Raik Gruenberg raik.gruenberg at crg.es
Tue Feb 19 04:50:54 EST 2008


Hi Deepak,

it looks like we should have a dedicated section about the simulation of 
biobrick networks. There is obviously a large interest here. IMO your format is 
perhaps more suited for the exchange of device models rather than for the nuts 
and bolts specifications of a biobrick. Models *are* an interesting problem, 
although right now, I am a bit more concerned about getting the basics sorted 
out A.S.A.P because we otherwise may end up not having any real biobricks to 
model :-/. IMO, the model exchange needs more research and practice before we 
can nail down standards -- this is not really my area but here are some hints in 
that direction:

Reaction models (also SBML) have a fundamental flaw -- they cannot cope with the 
combinatorial complexity that is common to signaling.
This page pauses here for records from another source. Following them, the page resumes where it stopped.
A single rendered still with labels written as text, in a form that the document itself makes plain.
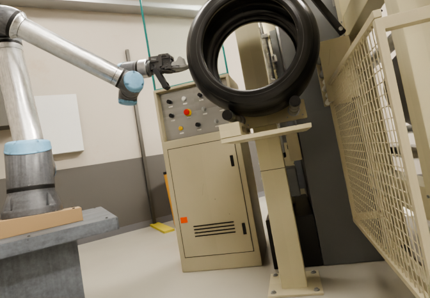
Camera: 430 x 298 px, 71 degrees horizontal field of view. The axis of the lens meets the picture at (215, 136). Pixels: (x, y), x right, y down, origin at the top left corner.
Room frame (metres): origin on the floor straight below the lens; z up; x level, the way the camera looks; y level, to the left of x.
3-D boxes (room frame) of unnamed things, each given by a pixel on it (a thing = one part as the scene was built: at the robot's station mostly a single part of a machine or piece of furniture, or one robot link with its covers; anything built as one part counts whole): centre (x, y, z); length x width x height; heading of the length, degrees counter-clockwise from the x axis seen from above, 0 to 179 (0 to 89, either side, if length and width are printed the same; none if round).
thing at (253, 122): (1.57, -0.28, 0.90); 0.40 x 0.03 x 0.10; 77
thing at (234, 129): (1.43, -0.11, 0.83); 0.36 x 0.09 x 0.06; 167
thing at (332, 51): (1.53, -0.66, 1.05); 0.20 x 0.15 x 0.30; 167
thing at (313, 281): (1.65, -0.28, 0.01); 0.27 x 0.27 x 0.02; 77
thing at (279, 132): (1.40, -0.24, 0.80); 0.37 x 0.36 x 0.02; 77
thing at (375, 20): (1.10, -0.51, 0.65); 0.90 x 0.02 x 0.70; 167
For example, picture a 
hexameric protein receptor built from 3 different monomers a, b and c with 
shifting abundance and different affinities for each other. This could yield 729 
possible receptor-subtypes (aabbcc, aaabbb, ababac, ...) each with different 
specificities or affinities to it's ligand(s). Now try to write down the 
reaction model of that system! And this is only the beginning of a perfectly 
normal signaling pathway... This may be a problem you don't have with true PoPs 
devices but it certainly comes up for protein devices.

An alternative to reaction models are rule-based models. Please have a look at 
this paper:
Hlavacek WS et al. (2006) Rules for modeling signal-transduction systems.
PMID: 16849649
I think we should rather exchange rules than complete models. Biobrick 'a' would 
only need an 'interaction+affinity' link to biobrick 'b' and 'c' and the 
hexameric receptor could be described as device assembled from 6 times a, b or 
c. The large reaction model can then be built fully automatically and additional 
information can be incorporated as it arrives.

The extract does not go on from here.